Table 5 Comparison of running time

We finally asked whether one can alter the effect of homology extension by filtering the BLAST output based on e-value and removing distantly related sequences (i.e. remote homologues) that are likely to be inaccurately or only partially aligned. Results are shown in Figure 2. As one can see, no benefit is gained from filtering the BLAST output and the overall accuracy tends to increase when more hits are included. The slight drop on the curve is not statistically significant and can be attributed to a single misaligned sequence. Overall this result indicates that using the default BLAST parameters (NONE in Figure 2) leads to profiles where low quality hits only have a negligible impact on the overall alignment accuracy, probably because remote homologues tend to be filtered out through their low coverage.

Figure 2
figure 2

Line chart of the average TC respect to different e -value thresholds on UniRef50-TM database. The number of homologues is counted by summing all homologues found in eight families and plotted in log10 scale.
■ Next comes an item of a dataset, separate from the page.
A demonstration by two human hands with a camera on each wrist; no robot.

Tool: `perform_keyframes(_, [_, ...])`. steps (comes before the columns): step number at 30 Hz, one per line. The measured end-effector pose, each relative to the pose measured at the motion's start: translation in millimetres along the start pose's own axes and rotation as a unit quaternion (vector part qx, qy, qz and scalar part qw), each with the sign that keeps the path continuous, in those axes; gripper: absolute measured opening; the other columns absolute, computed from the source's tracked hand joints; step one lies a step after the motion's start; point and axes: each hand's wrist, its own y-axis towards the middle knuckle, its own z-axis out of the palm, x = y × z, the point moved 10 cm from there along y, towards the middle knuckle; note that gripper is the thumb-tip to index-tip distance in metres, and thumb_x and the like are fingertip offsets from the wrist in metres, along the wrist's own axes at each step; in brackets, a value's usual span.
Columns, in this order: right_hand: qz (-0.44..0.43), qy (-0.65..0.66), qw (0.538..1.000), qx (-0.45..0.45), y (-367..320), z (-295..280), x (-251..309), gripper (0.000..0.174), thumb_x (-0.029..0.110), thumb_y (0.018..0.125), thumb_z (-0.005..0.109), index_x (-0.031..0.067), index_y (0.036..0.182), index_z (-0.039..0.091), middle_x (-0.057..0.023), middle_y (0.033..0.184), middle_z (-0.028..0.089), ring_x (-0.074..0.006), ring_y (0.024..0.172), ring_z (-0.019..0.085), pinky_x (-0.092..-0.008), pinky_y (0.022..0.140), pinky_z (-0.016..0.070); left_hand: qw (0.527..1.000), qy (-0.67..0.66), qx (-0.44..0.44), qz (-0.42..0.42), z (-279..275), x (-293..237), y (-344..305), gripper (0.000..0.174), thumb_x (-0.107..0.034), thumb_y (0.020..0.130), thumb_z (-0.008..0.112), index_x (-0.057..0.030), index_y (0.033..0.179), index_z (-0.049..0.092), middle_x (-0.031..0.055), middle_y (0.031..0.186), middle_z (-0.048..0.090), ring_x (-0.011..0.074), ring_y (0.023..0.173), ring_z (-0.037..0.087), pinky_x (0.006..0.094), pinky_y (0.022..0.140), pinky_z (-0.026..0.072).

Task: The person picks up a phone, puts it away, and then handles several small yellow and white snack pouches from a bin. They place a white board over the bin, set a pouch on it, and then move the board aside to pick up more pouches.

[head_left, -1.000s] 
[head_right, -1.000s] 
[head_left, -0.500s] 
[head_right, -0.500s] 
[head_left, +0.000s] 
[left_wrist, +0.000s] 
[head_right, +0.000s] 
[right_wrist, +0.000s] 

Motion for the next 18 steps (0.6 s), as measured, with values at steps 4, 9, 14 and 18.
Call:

The standard error of TC score cross eight families is the range of dash line. SP is skipped due to minor change respect to different e-value thresholds.

Discussion and conclusions

In this work we show that homology extension can be used to significantly increase the accuracy of transmembrane protein multiple sequence alignments. When considering entire columns (the most stringent measure of multiple alignment accuracy), our results suggest that PSI-Coffee is about 10% more accurate than MSAProbs, the next best method. This improvement comes, however, at a cost and we show that the default PSI-Coffee requires about 30 times more CPU time than simpler methods. We therefore explored the possibility of using more compact non-redundant databases and found that when using a database trimmed to 50% redundancy and containing only sequences annotated as TMPs, we could achieve the same level of accuracy as PSI-Coffee while only requiring a tenth of the CPU time. This new protocol is named TM-Coffee.

Regardless of the improvement reported here in terms of CPU, TM-Coffee remains a relatively slow method. One may argue whether the increased computation cost is worth the improvement reported here. There is no simple answer to this question. For instance, if we consider Kalign and TM-Coffee, the difference in CPU requirement is about a thousand fold. The difference in accuracy at the column level, however, is about 28%. These are major differences, bound to dramatically affect any modelling based on an MSA. Of course, one may argue that the column score can be affected by a single misaligned sequence and is therefore an amplification of reality. This is probably true for some applications of MSAs, yet many circumstances exist like homology or phylogenetic modelling where the misalignment of a single sequence can have a major impact on the conclusion drawn upon the analysis of a dataset.